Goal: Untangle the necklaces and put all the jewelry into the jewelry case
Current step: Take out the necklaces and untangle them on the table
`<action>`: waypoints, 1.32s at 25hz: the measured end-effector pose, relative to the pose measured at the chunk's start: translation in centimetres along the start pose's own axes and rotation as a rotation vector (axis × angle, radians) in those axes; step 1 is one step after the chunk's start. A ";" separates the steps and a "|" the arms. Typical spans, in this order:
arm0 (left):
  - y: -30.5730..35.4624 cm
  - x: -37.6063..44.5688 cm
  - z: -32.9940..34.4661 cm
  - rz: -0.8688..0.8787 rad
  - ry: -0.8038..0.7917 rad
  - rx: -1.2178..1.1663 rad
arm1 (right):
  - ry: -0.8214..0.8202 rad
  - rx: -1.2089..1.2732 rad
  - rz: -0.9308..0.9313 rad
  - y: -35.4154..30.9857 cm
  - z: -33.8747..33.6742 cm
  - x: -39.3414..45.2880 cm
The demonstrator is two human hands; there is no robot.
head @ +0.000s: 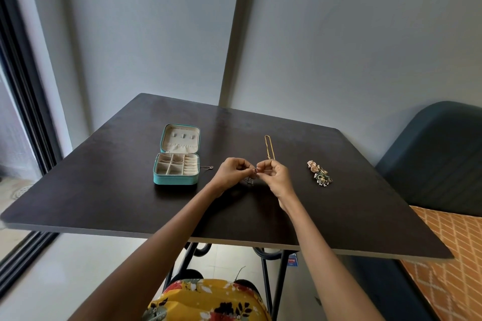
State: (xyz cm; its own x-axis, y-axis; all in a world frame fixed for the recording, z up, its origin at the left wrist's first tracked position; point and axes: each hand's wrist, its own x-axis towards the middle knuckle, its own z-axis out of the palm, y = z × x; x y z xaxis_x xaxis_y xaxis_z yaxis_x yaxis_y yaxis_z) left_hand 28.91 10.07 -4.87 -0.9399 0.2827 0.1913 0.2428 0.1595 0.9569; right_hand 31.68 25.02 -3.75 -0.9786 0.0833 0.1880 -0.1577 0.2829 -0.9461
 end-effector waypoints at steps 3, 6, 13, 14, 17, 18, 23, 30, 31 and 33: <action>0.2 -0.1 0.1 -0.012 0.010 0.016 | -0.005 -0.035 -0.032 0.5 -0.2 -0.3; 0.3 -0.2 0.0 -0.010 0.008 0.003 | 0.025 -0.051 -0.059 0.7 -0.5 -0.3; 0.3 -0.1 0.0 0.007 0.015 0.037 | 0.053 -0.310 -0.214 0.2 -1.1 -0.3; 0.1 -0.1 -0.1 0.016 0.014 0.054 | 0.037 -0.357 -0.220 -0.1 -1.2 -0.2; -0.2 0.0 -0.2 0.033 0.023 0.065 | -0.029 -0.423 -0.221 -0.9 -1.4 0.2; -0.2 -0.1 -0.2 0.039 0.023 0.064 | -0.032 -0.442 -0.222 -1.0 -1.4 0.3; -0.3 -0.1 -0.4 0.065 0.105 0.002 | 0.011 -0.368 -0.188 -0.5 -0.6 0.6; 0.1 -0.3 -0.3 0.111 0.223 0.102 | 0.113 -0.184 -0.117 -0.1 0.6 0.3; 0.1 -0.3 -0.2 0.109 0.231 0.147 | 0.125 -0.175 -0.120 -0.1 0.7 0.1; 0.0 -0.2 -0.2 0.091 0.260 0.222 | 0.135 -0.163 -0.133 0.0 0.8 0.0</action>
State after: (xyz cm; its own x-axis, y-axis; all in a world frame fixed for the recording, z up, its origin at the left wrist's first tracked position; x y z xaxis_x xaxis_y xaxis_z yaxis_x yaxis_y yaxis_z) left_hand 29.08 9.82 -4.92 -0.9349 0.0591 0.3499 0.3473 0.3543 0.8682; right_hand 31.60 24.21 -3.94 -0.9224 0.1583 0.3522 -0.2502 0.4495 -0.8575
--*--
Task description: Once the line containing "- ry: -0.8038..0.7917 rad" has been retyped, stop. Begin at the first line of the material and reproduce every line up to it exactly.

Task response:
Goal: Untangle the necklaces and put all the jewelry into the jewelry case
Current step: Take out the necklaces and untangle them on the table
`<action>`: waypoints, 1.32s at 25hz: the measured end-effector pose, relative to the pose measured at the chunk's start: translation in centimetres along the start pose's own axes and rotation as a rotation vector (axis × angle, radians) in those axes; step 1 is one step after the chunk's start. A ";" separates the steps and a "|" the arms. Typical spans, in this order:
arm0 (left):
  - y: -30.5730..35.4624 cm
  - x: -37.6063..44.5688 cm
  - z: -32.9940..34.4661 cm
  - rz: -0.8688..0.8787 rad
  - ry: -0.8038..0.7917 rad

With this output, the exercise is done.